4. Data Analytics in Edge Computing
The virtual flow of big data forces businesses to change their computing techniques. The traditional computing paradigm, based on centralized data centres and the internet, is not competent enough to handle this endless data flow. It brings challenges like bandwidth limitations, latency issues, and unpredictable network disruptions.
Edge Computing helps move some portion of the storage and compute resources out of the central data centre, closer to the source of data itself. The data gets processed and analysed where it gets generated, rather than at a centralized data centre. And the computed data at the edge, such as real-business insights, equipment maintenance predictions, or other actions, send back to the main centre for review and human interactions. Thus, edge computing, a distributed IT architecture, processing the data at the network periphery is reshaping data analytics and IT.
5. Data Security

Concern over data security is the top inhibitor to operationalizing big data. Security is the area that needs the most improvement and requires finding the right mix of in-house and third-party IT technologies and processes to defend, detect, and respond to potential data breaches.
More than 68% of organizations agree that they take extra measures to protect unstructured data such as texts, videos, photos, and email. IT and data security teams should collaborate more closely and proactively identify threats and vulnerabilities across their data ecosystems.
According to IDG’s State of the CIO survey, about two-thirds (64%) of respondents say security is integrated closely with their IT strategy. And this figure is expected to jump to 82% in the coming three years.
6. Big Data to Small and Wide Data
Organizations are examining small to wide data, structured to unstructured data with the emergence of AI, data fabric, and composable data analytics. These techniques allow us to look for valuable insight within small and even microdata tables. Such as a traditional data source may provide a column for the colour of an item, but an AI-friendly data source can have many columns and features. And these data structures need special consideration from the database engine.
The idea of small and wide data points to a new way of thinking and analysing data allows for a greater contextual understanding that may give a better or more unique insight/solutions.

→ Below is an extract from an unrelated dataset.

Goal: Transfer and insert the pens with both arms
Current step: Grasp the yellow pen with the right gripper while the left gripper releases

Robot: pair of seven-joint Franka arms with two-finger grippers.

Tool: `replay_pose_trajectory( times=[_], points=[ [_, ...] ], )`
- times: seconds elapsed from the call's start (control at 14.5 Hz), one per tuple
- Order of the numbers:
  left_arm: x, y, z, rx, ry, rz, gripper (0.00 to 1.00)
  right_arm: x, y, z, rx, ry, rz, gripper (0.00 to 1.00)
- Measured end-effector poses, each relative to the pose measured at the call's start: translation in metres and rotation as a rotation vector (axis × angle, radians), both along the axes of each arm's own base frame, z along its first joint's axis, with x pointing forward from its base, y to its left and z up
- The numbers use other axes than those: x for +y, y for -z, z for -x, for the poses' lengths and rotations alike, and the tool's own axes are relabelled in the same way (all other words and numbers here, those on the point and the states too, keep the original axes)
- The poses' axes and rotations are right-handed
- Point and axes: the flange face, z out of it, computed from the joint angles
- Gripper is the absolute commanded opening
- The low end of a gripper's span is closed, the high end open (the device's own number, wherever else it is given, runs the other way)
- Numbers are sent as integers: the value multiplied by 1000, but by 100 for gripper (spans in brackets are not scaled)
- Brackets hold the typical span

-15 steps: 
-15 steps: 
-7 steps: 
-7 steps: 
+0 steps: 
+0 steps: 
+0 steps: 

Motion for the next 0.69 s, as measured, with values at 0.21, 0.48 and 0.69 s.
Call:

7. Data Driven Consumer Experience

Data-driven consumer experience shows how organizations collect consumer data and leverage it to improve their customer’s experience. The consumer interaction with businesses is going digital with digital applications, like AI Chatbots and Amazon’s cashier-less convenience stores. The technology shows that each aspect of customer interaction can be measured, analysed, and transformed into valuable insight to improve a business process and products/services.
It leads to the personalization or customization of products and services, and their demand will increase in the coming years.
Big Data: A Solution for Multiple Business Sectors
Big data and these evolving and promising trends are about to transform various business sectors and their processes. As more organizations embrace a data culture and integrate data sources for better insight and driving business decisions, data analytics is coming to the forefront. The shift from secondary function to the forefront of business operations will help bring scalability, improved agility, revenue, and a solution to various other challenges of the enterprises.